Instructions to follow. Scan the material that follows. Copy every line containing the word "task".

Data records.
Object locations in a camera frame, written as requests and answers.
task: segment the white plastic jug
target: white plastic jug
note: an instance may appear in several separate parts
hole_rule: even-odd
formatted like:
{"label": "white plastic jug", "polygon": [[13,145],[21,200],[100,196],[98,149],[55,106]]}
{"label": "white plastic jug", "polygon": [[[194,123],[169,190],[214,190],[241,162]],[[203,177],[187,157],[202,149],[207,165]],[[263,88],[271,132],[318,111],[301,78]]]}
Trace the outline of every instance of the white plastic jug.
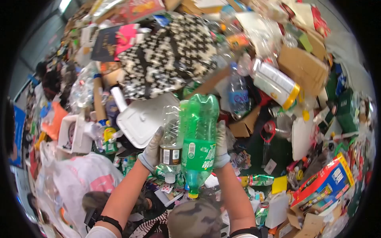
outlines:
{"label": "white plastic jug", "polygon": [[287,218],[288,196],[286,195],[286,191],[277,193],[268,202],[269,213],[265,221],[265,226],[269,229],[273,229],[283,223]]}

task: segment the white sleeve
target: white sleeve
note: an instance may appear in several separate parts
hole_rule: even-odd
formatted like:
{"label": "white sleeve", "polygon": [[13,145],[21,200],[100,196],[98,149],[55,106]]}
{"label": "white sleeve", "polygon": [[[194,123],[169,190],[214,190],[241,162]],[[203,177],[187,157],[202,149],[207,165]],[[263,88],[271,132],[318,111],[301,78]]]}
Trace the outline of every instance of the white sleeve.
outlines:
{"label": "white sleeve", "polygon": [[243,235],[235,236],[234,238],[258,238],[258,237],[252,234],[243,234]]}
{"label": "white sleeve", "polygon": [[105,227],[96,226],[90,230],[86,238],[117,238],[117,236]]}

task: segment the glove
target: glove
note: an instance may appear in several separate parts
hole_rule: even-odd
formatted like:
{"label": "glove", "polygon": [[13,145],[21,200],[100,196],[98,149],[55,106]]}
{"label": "glove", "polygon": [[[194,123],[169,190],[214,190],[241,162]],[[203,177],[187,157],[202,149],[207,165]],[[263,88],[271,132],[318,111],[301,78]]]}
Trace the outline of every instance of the glove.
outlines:
{"label": "glove", "polygon": [[155,167],[159,164],[159,143],[163,134],[164,129],[161,126],[157,129],[143,153],[138,155],[140,162],[151,172],[153,172]]}
{"label": "glove", "polygon": [[217,124],[216,136],[216,154],[213,163],[213,168],[221,168],[230,161],[230,155],[227,153],[226,146],[226,127],[225,121],[221,120]]}

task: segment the backpack
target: backpack
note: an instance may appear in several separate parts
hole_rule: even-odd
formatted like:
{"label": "backpack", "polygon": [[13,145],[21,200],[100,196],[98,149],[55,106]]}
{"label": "backpack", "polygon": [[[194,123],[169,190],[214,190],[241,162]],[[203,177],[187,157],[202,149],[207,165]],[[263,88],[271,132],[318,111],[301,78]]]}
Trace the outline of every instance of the backpack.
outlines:
{"label": "backpack", "polygon": [[204,19],[172,15],[155,35],[118,54],[126,98],[147,100],[200,81],[216,69],[216,48]]}

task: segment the wrist strap
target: wrist strap
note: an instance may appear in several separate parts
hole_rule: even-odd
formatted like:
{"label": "wrist strap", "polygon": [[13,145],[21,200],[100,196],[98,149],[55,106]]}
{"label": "wrist strap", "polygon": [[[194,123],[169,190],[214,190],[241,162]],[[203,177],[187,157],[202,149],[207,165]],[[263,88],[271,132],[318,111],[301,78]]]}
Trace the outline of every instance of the wrist strap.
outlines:
{"label": "wrist strap", "polygon": [[97,218],[96,222],[100,221],[100,220],[103,222],[108,222],[111,225],[115,226],[120,231],[120,234],[122,234],[122,232],[123,232],[122,227],[119,225],[119,222],[117,220],[112,219],[111,217],[108,217],[108,216],[99,216]]}
{"label": "wrist strap", "polygon": [[261,238],[261,235],[257,227],[250,227],[250,228],[236,230],[235,232],[230,234],[229,238],[235,237],[237,235],[242,235],[242,234],[252,234],[258,238]]}

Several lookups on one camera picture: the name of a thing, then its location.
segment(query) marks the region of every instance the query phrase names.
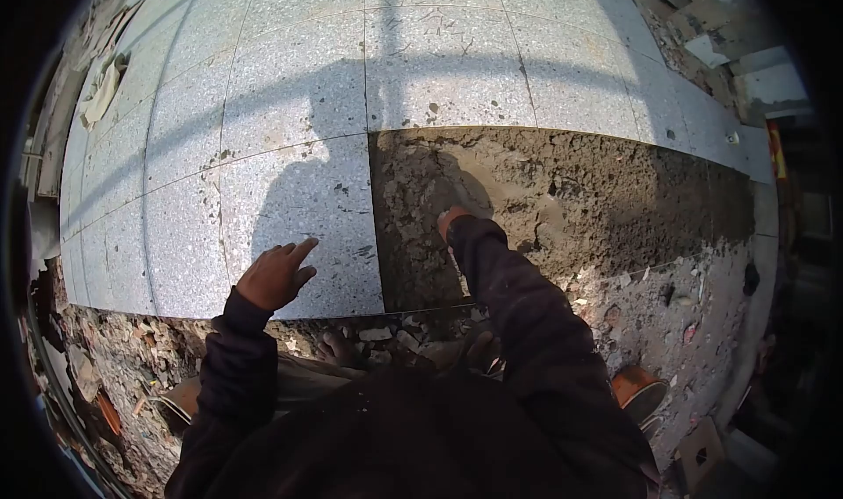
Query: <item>orange bucket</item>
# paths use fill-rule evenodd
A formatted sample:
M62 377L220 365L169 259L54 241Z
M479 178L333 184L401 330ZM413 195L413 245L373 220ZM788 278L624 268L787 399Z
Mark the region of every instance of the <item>orange bucket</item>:
M612 378L618 404L636 424L652 415L668 394L668 385L638 366L627 366Z

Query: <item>sleeve cuff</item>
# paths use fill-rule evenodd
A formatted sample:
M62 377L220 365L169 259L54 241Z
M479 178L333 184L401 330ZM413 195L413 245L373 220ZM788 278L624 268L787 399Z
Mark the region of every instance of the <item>sleeve cuff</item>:
M225 302L225 316L228 325L244 332L259 333L267 326L272 311L264 310L243 298L236 287L231 287L231 294Z

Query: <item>debris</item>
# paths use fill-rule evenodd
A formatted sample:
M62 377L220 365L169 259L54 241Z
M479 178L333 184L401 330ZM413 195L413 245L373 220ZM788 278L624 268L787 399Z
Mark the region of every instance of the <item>debris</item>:
M135 404L135 409L132 409L132 415L137 415L141 412L141 408L144 404L146 404L147 397L142 396L140 399L137 400L137 404Z
M91 363L87 352L82 347L75 344L68 346L68 357L79 393L82 394L83 399L93 402L102 383L100 372Z
M418 327L419 322L413 319L413 315L407 316L404 320L404 325L409 325L410 327Z
M117 411L114 409L111 401L107 396L103 395L102 392L98 392L97 404L100 405L103 417L105 418L105 421L108 422L111 431L113 431L115 435L120 435L120 416L117 415Z
M754 263L748 263L746 269L743 270L743 294L752 296L755 294L755 289L761 283L761 275Z
M389 351L375 351L369 353L369 363L377 366L387 365L392 362L392 353Z
M392 338L392 331L387 327L382 329L364 329L358 332L357 336L363 341L388 340Z
M419 351L419 341L416 340L410 333L405 330L399 330L398 334L395 335L398 338L398 343L402 346L405 346L407 349L413 352Z
M696 323L688 325L685 327L684 335L682 336L682 343L684 345L690 344L690 341L694 339L694 335L696 334Z
M89 132L103 118L108 106L117 93L122 73L126 71L126 57L121 53L109 63L105 72L100 73L88 89L88 94L79 102L79 120Z

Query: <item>rough concrete surface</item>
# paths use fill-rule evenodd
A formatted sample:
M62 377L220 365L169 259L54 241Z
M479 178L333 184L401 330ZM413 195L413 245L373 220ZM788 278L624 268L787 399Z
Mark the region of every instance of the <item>rough concrete surface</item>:
M752 234L746 177L666 148L494 126L375 133L369 144L387 311L467 294L436 231L453 203L492 217L554 283L588 267L632 273Z

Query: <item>left hand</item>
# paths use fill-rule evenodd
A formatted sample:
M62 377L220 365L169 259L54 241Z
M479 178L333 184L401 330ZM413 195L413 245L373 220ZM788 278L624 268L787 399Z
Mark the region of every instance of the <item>left hand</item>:
M299 244L278 245L265 251L237 282L237 292L261 309L279 310L316 276L315 267L299 266L317 244L319 240L308 238Z

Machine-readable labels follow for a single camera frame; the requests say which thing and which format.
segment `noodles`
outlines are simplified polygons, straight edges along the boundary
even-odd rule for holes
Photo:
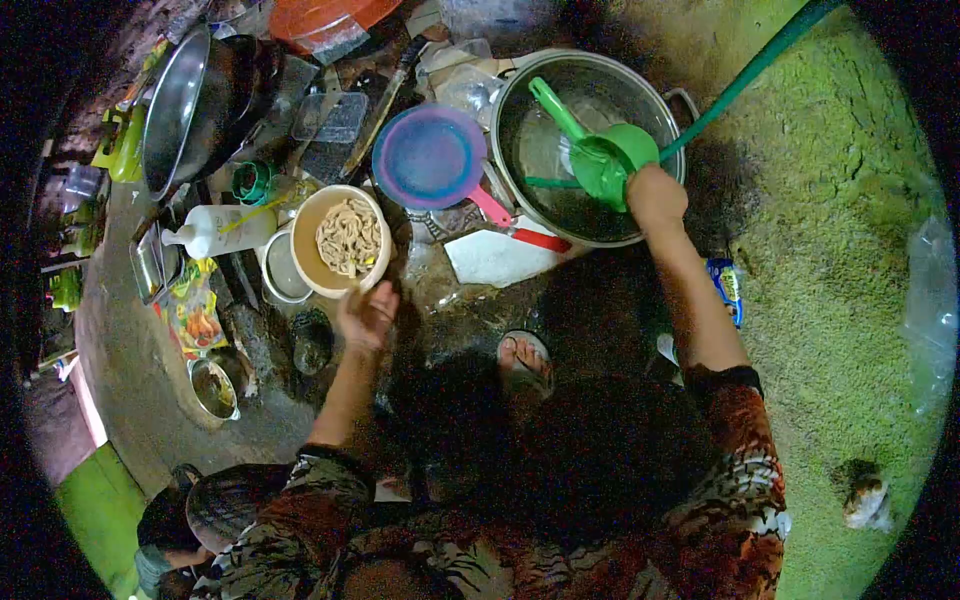
[[[330,271],[351,279],[373,268],[380,254],[380,222],[363,200],[344,200],[317,228],[317,249]]]

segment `green ladle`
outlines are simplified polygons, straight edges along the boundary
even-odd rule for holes
[[[527,86],[560,131],[570,138],[570,166],[587,194],[611,210],[627,212],[623,200],[627,178],[660,157],[654,138],[626,123],[600,133],[587,133],[542,78],[533,78]]]

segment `green floor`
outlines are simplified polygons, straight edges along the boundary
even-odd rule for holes
[[[732,250],[793,530],[781,600],[855,598],[916,503],[943,415],[918,416],[900,335],[906,242],[942,207],[894,73],[849,15],[779,60],[716,132],[755,164]],[[851,461],[890,480],[890,535],[846,529]]]
[[[77,544],[113,596],[134,595],[139,583],[133,553],[144,498],[113,446],[101,446],[75,468],[56,497]]]

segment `brown patterned blouse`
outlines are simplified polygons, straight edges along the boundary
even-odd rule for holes
[[[308,446],[281,498],[217,557],[194,597],[333,600],[352,567],[403,557],[446,598],[773,598],[790,517],[756,373],[715,373],[699,387],[721,458],[655,532],[566,552],[522,523],[469,511],[374,526],[369,477],[339,452]]]

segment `blue packet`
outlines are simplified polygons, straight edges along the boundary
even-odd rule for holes
[[[743,299],[740,297],[740,281],[736,267],[729,258],[708,258],[704,261],[713,286],[730,312],[737,329],[743,324]]]

Answer section.
task: segment the white plastic jug
task: segment the white sleeve
task: segment the glove
task: segment the backpack
task: segment the wrist strap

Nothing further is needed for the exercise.